We will read in order to consider, critique, and challenge the
ideas of others, and we will write in order to clarify, develop,
and refine our own ideas.
Students will be required to purchase a course reader and a writing
handbook.
ENGLISH 100 (09): Composition I (MWF 9:30-10:20) – Bed
Paudyal
The course aims to teach college level writing
skills—summarizing, analyzing and interpreting, argumentation,
and research. Classroom activities and assignments are structured
to fully exploit productive engagement with various stages of writing,
such as brainstorming/outlining/free-writing, drafting, revising,
and producing final draft. Peer work and group work on each others’ writings
and on assigned readings that stimulate discussions on the topics
of assignments are integral parts of these process-driven activities.
The course has four units, with a major writing assignment for
each. We move from the personal, through the local and the national
to the global as frames of analysis and interpretation. (Emphasis
here is on frames—how the “way(s)” through which
we “look” at an object partially constitutes that object—not,
of course, on comprehensive knowledge of the personal to the global.)
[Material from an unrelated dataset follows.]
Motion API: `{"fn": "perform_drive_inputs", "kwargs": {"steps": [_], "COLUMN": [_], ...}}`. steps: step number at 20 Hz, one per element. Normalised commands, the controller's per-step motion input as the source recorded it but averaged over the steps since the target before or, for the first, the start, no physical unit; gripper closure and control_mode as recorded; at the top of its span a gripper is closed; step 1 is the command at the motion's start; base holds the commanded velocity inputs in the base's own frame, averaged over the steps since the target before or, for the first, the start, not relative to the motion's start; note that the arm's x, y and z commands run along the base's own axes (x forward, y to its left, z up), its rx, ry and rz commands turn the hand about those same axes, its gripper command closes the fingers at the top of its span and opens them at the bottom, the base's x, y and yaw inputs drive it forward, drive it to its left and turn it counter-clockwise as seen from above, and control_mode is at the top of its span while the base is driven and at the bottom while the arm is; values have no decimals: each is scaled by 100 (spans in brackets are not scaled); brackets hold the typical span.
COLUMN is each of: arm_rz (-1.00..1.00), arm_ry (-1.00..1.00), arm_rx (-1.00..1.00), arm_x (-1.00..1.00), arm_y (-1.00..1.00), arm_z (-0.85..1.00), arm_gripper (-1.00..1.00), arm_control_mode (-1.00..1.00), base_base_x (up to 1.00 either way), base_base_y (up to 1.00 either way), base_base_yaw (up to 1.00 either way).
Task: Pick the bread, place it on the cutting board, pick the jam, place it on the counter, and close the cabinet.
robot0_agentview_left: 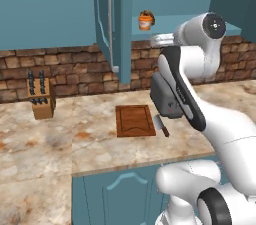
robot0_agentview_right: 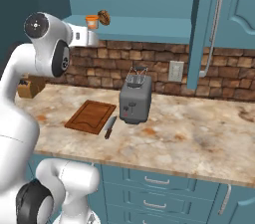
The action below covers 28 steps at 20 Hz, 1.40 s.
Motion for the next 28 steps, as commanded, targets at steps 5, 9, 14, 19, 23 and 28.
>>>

Matching assignments are likely to be a personal narrative/analytic
essay on gender/sexuality, a group project involving field visit
to a local site of historical and/or cultural significance, an
expository essay that opens to analysis and interpretation a certain
aspect or problem of an issue of national importance (“9/11” or
immigration, for example), and an argumentative research paper
on a global issue of students’ choice (but approved through
consultation with the instructor).
Required Texts:1) A COURSE PACKET of photocopied material (available
at Professional Image (ph. 973-6599), S. King Street, between Central
Pacific Bank and Kokua Market). 2) Diana Hacker’s A POCKET
STYLE MANUAL (available at UH bookstore).
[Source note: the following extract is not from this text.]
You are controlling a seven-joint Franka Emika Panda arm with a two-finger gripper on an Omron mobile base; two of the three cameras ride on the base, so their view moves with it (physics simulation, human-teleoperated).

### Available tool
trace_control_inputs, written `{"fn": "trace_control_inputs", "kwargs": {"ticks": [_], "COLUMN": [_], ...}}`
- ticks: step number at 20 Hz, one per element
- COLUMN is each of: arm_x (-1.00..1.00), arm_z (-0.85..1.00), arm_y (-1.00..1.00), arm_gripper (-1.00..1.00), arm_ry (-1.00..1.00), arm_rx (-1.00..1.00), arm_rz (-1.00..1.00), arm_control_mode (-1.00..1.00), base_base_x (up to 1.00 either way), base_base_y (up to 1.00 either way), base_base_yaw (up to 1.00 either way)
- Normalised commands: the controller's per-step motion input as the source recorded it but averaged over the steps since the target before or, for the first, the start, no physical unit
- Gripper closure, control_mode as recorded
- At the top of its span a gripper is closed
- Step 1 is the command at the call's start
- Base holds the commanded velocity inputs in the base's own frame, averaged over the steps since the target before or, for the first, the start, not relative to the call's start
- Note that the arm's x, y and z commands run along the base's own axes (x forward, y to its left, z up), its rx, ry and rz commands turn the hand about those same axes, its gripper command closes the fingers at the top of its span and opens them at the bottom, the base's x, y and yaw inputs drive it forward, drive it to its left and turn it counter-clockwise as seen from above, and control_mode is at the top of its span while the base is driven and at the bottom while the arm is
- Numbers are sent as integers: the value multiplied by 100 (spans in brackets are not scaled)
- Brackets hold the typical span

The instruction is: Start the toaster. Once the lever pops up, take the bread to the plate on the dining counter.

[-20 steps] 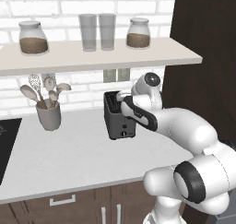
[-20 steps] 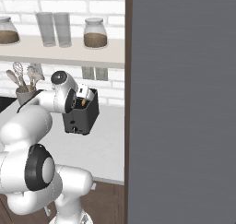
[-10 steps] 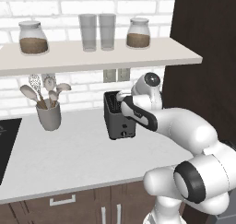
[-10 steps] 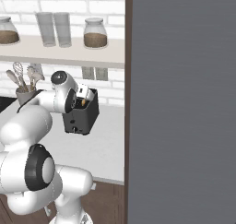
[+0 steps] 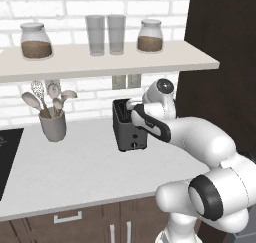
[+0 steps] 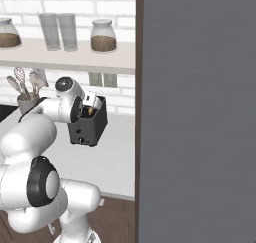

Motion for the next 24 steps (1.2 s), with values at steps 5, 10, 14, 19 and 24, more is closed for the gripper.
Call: {"fn": "trace_control_inputs", "kwargs": {"ticks": [5, 10, 14, 19, 24], "arm_x": [0, 0, 0, 0, 0], "arm_z": [0, 0, 0, 0, 0], "arm_y": [0, 0, 0, 0, 0], "arm_gripper": [-100, -100, -100, -100, -100], "arm_ry": [0, 0, 0, 0, 0], "arm_rx": [0, 0, 0, 0, 0], "arm_rz": [0, 0, 0, 0, 0], "arm_control_mode": [-100, -100, -100, -100, -100], "base_base_x": [0, 0, 0, 0, 0], "base_base_y": [0, 0, 0, 0, 0], "base_base_yaw": [0, 0, 0, 0, 0]}}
ENGLISH 100 (10): Composition I (MWF 9:30-10:20) – Rawitawan
Pulam
Welcome to English 100: Composition I. This section fulfills the
first-year composition requirement as it introduces students to
different forms of college-level writing and guides them in writing
for different purposes and audience. This section also incorporates
a specific focus on sustainability and the experiential and service
learning components. In so doing, we will explore the intersection
between the ‘streams’ (real, imagined, and rhetorical)
and written words. As water issues become more prominent in our
world, this course will allow us to think, to learn, and to write
critically about the issues. Throughout the course, we will be
considering the roles that water, the streams, and the ocean play
in our lives, as well as the way in which these water resources
have been represented in various discourse communities.
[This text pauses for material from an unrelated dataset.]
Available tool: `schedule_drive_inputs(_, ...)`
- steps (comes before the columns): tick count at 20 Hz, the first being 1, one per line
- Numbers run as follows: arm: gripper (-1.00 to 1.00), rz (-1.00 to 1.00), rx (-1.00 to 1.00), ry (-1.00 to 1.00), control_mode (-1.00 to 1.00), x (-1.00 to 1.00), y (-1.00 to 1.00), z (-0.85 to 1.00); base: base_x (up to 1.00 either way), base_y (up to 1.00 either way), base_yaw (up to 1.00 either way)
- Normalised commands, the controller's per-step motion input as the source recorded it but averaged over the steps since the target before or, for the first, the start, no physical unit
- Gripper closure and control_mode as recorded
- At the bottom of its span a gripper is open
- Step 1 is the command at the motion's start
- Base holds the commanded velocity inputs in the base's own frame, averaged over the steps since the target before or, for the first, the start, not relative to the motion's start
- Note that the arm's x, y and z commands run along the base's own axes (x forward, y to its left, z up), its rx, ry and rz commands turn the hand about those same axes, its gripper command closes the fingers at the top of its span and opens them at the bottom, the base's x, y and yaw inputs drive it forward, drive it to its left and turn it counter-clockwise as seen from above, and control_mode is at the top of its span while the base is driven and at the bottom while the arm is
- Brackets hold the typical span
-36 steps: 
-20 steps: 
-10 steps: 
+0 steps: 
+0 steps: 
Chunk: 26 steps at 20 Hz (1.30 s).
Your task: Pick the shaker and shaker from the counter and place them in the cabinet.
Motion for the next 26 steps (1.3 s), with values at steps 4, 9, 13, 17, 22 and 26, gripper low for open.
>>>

By examining these issues, this class will explore how and why
writers have argued for particular understandings of the concepts
of ecology and environment. Drawing on such understandings, we
will further explore the social, political, historical, and cultural
issues at stake in these contested definitions. Through the process
of collaborative learning and writing, what students will gain
from this section is a fuller understanding of who we are, how
we relate to other human beings, to the streams, to the ocean,
and to the whole world.
Texts and course material include Diana Hacker’s A POCKET
STYLE MANUAL, related local poems, and selected historical and
political works on water issues.
ENGLISH 100 (11): Composition I (MWF 9:30-10:20) – Cheryl
Naruse
Learning how to be an effective writer will be an on-going and
complex process throughout your college career. This course seeks
to foster a critical awareness of the writing process and enable
you with strategies to better your writing. We will be practicing
different forms of writing beginning with the narrative essay and
culminating with a research argumentative essay that will be a
part of a final portfolio project; we will also be practicing other
types of writings for academic and non-academic audiences alike.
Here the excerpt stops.